# Dataset content

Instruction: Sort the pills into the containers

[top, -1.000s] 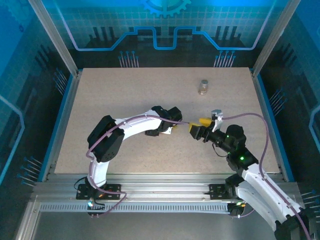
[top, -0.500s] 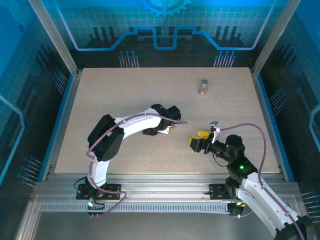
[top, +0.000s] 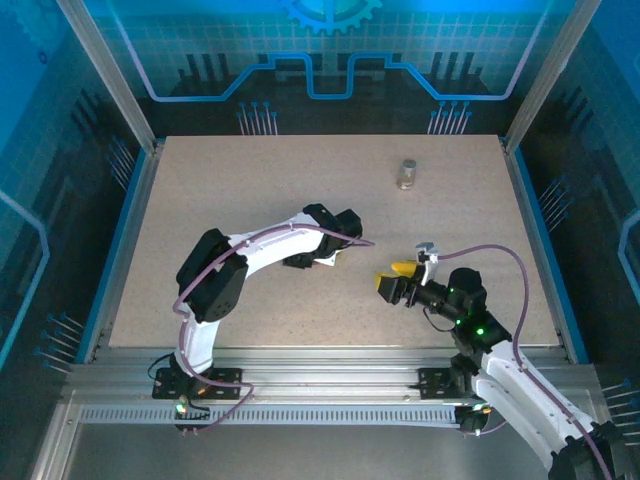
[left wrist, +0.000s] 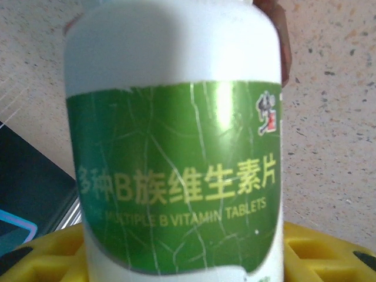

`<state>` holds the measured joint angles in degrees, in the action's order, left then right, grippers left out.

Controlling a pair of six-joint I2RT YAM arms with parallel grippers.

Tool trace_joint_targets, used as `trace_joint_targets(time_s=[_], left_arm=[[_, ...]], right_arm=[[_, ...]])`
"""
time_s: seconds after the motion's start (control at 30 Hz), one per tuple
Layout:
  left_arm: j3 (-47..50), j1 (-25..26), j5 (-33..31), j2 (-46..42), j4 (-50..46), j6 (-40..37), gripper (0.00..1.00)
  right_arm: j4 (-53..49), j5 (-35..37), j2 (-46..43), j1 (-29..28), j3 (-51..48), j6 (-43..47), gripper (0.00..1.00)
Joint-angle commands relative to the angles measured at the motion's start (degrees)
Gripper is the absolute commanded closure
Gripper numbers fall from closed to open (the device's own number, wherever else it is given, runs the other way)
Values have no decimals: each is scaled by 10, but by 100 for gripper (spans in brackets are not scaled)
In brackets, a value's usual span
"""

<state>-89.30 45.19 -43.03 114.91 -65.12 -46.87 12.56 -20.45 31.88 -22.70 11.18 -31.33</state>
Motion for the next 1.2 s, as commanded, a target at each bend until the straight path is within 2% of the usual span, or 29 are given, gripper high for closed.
trace_joint_targets(time_s=[0.0,0.2,0.3,0.6,1.17], left_arm=[[29,-13,-9,15,-17,2,100],[77,-34,-14,25,15,-1,100],[66,-32,-21,35,18,3,100],[27,-28,11,10,14,28,100],[52,-28,16,-31,41,19,100]], right_arm=[[18,-7,-4,7,-7,-2,20],[18,-3,-1,6,-9,-2,20],[18,-1,-1,6,-8,-1,20],[18,1,1,6,-9,-1,20],[20,2,7,6,-9,-1,20]])
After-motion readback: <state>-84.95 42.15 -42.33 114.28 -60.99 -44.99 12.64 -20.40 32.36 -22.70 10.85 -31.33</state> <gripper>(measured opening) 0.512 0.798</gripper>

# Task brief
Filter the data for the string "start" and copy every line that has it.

# Solution
time_s: seconds after the motion's start (control at 30 Hz), one per tuple
Joint-angle commands relative to the angles measured at the motion's start (degrees)

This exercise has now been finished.